Transcribe exactly the lines below that begin at the line with "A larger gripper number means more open" and stop after the line with "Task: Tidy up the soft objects", leaving out every picture.

━━━━━ Supplied material

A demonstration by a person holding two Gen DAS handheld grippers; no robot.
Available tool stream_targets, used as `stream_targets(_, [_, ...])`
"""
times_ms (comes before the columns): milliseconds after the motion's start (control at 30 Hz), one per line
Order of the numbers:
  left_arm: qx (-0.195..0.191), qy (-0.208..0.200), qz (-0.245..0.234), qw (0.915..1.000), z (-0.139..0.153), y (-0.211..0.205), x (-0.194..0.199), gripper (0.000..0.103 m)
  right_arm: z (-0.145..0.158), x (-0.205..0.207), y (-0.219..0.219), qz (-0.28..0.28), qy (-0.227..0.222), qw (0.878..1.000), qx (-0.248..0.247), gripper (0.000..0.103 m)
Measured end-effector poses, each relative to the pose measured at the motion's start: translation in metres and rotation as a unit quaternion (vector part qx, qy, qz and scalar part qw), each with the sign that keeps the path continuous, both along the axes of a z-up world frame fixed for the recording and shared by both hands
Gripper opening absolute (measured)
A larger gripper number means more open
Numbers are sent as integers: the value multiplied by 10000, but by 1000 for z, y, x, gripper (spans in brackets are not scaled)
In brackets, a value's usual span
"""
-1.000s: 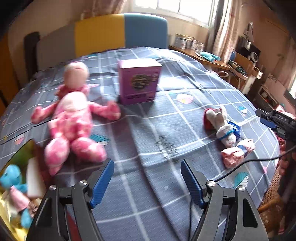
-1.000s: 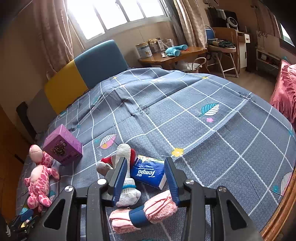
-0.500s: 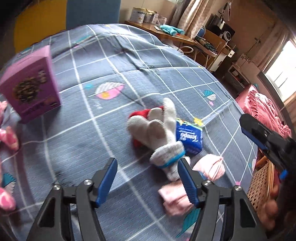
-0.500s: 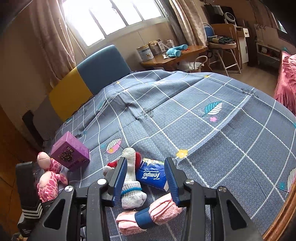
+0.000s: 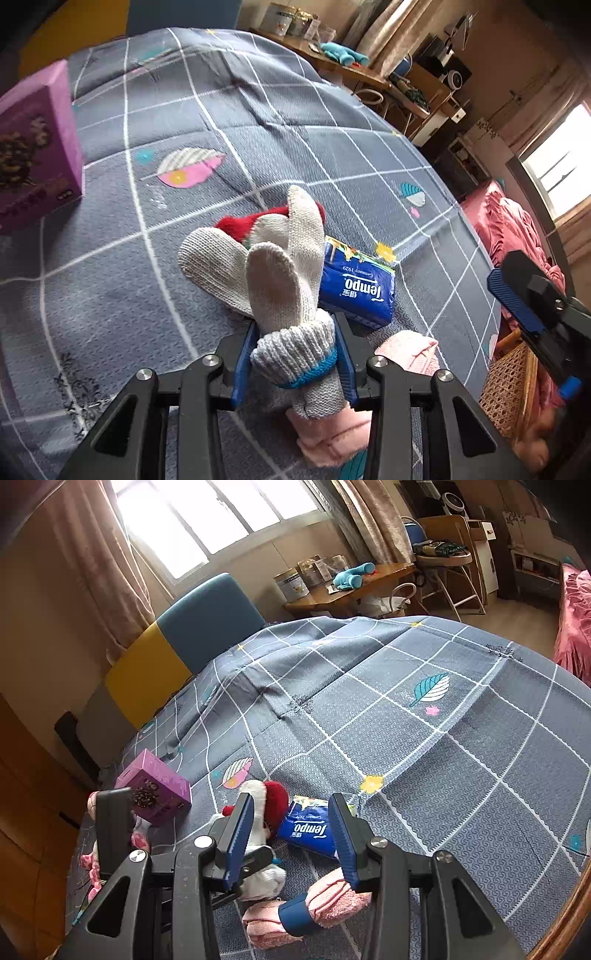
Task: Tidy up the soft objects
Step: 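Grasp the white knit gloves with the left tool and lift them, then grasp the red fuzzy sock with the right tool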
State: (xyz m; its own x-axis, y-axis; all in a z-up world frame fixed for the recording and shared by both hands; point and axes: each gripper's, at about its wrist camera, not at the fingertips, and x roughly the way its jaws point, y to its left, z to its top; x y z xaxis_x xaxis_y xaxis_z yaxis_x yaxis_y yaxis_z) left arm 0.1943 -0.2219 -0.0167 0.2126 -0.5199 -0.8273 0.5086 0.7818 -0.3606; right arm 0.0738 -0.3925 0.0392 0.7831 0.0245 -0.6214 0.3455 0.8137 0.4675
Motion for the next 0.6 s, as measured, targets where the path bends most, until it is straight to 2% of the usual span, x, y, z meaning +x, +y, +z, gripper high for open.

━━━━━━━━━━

## [Completed task]
A larger gripper number means more open
Numbers are sent as integers: the value multiplied by 10000, but by 1000 for z, y, x, gripper (spans in brackets are not scaled)
In brackets, a value's usual span
"""
-1.000s: 
-1.000s: 
-0.500s: 
-0.500s: 
+0.000s: 
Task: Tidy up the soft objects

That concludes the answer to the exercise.